_INFORMATION_.
____________________
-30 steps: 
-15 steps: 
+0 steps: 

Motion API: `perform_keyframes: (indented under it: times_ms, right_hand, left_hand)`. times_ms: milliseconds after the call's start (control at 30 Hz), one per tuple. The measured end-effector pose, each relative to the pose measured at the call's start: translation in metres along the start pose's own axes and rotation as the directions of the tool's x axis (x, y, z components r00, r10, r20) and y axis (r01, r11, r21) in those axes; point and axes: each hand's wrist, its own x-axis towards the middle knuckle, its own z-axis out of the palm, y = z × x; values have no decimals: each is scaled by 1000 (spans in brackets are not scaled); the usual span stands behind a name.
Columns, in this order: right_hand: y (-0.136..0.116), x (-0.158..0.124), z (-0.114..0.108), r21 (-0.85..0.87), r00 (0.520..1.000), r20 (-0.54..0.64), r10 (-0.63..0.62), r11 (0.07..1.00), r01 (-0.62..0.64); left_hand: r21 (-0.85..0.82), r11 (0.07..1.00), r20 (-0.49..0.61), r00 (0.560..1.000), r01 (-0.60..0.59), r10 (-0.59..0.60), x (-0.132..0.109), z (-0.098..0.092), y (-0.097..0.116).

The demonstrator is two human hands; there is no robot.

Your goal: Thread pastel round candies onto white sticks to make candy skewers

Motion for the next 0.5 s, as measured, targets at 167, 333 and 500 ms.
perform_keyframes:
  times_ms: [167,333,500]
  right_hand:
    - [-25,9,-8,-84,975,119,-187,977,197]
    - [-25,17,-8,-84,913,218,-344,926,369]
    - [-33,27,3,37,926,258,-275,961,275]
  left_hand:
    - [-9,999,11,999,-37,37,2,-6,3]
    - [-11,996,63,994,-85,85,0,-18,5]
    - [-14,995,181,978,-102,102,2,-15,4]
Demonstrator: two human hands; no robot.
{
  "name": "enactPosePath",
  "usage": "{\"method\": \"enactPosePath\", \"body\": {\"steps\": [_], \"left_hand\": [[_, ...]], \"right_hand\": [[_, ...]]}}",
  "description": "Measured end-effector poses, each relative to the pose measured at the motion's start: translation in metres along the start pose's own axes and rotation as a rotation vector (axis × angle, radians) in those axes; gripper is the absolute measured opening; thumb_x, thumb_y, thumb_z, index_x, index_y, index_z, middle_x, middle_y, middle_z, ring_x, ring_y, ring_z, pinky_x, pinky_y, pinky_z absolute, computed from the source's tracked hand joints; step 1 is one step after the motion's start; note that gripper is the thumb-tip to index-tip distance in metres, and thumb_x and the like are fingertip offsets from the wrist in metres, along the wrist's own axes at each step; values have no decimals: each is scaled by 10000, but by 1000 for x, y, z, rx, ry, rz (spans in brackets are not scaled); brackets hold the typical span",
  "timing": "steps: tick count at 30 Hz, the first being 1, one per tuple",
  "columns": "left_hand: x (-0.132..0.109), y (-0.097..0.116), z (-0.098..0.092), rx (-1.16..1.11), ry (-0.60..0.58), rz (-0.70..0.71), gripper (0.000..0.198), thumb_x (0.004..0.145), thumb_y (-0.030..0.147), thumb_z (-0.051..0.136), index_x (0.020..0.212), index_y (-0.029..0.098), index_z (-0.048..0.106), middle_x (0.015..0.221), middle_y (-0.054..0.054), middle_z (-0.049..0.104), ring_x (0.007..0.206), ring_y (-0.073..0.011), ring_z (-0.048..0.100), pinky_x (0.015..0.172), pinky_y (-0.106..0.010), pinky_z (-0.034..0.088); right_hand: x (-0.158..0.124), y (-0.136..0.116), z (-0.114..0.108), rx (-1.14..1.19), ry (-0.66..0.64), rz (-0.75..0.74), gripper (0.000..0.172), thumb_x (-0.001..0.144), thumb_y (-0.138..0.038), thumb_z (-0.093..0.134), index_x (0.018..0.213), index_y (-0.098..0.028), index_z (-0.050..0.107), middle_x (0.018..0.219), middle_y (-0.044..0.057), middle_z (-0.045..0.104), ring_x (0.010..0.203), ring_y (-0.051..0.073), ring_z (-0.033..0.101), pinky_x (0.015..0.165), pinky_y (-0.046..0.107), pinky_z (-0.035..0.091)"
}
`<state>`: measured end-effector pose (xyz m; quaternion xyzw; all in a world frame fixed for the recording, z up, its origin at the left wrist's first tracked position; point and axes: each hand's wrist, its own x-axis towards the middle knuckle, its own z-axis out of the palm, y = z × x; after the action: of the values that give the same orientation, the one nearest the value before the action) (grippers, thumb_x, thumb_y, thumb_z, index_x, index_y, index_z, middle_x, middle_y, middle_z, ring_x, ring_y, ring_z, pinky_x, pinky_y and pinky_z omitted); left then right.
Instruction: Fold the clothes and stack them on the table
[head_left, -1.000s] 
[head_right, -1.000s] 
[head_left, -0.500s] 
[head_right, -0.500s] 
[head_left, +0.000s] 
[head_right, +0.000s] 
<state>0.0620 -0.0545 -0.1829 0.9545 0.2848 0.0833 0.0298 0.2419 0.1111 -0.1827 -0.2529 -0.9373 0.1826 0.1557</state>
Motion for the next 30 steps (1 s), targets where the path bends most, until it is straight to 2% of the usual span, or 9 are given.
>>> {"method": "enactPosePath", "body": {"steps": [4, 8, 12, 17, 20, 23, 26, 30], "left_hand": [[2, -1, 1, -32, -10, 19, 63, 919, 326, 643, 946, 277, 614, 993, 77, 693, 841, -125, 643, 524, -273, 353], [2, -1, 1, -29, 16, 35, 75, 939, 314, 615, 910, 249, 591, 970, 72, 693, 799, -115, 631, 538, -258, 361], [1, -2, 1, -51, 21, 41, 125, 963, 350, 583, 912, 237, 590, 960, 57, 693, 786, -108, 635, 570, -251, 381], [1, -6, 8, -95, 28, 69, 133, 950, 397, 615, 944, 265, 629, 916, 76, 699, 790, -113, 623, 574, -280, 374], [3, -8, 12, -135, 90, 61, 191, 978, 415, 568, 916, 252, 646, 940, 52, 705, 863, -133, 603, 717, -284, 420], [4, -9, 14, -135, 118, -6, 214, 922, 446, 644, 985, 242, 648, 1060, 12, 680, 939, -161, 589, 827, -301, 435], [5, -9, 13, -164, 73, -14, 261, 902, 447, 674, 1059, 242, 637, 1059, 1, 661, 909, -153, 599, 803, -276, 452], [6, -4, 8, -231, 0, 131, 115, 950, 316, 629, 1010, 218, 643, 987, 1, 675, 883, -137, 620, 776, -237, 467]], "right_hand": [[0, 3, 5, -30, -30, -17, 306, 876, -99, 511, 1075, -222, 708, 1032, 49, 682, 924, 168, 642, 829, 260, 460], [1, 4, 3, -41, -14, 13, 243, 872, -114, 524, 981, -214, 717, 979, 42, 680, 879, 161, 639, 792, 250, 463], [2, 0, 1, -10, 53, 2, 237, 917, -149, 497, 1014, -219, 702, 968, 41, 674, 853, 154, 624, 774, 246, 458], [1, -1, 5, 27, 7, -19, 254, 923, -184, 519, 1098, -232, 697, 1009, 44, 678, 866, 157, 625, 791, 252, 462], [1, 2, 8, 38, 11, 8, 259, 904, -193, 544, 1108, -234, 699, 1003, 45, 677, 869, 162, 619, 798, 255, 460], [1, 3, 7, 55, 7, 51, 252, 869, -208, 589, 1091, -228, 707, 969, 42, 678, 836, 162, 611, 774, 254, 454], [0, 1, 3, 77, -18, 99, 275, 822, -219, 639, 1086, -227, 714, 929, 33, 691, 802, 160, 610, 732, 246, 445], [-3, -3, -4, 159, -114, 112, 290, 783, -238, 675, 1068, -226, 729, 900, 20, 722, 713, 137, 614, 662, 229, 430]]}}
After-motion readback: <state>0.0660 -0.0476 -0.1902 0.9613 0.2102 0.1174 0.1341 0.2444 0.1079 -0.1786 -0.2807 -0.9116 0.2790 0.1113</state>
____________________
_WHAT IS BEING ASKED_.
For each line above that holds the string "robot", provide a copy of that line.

_ANSWER BELOW_.
The demonstrator is two human hands; there is no robot.
Demonstrator: two human hands; no robot.

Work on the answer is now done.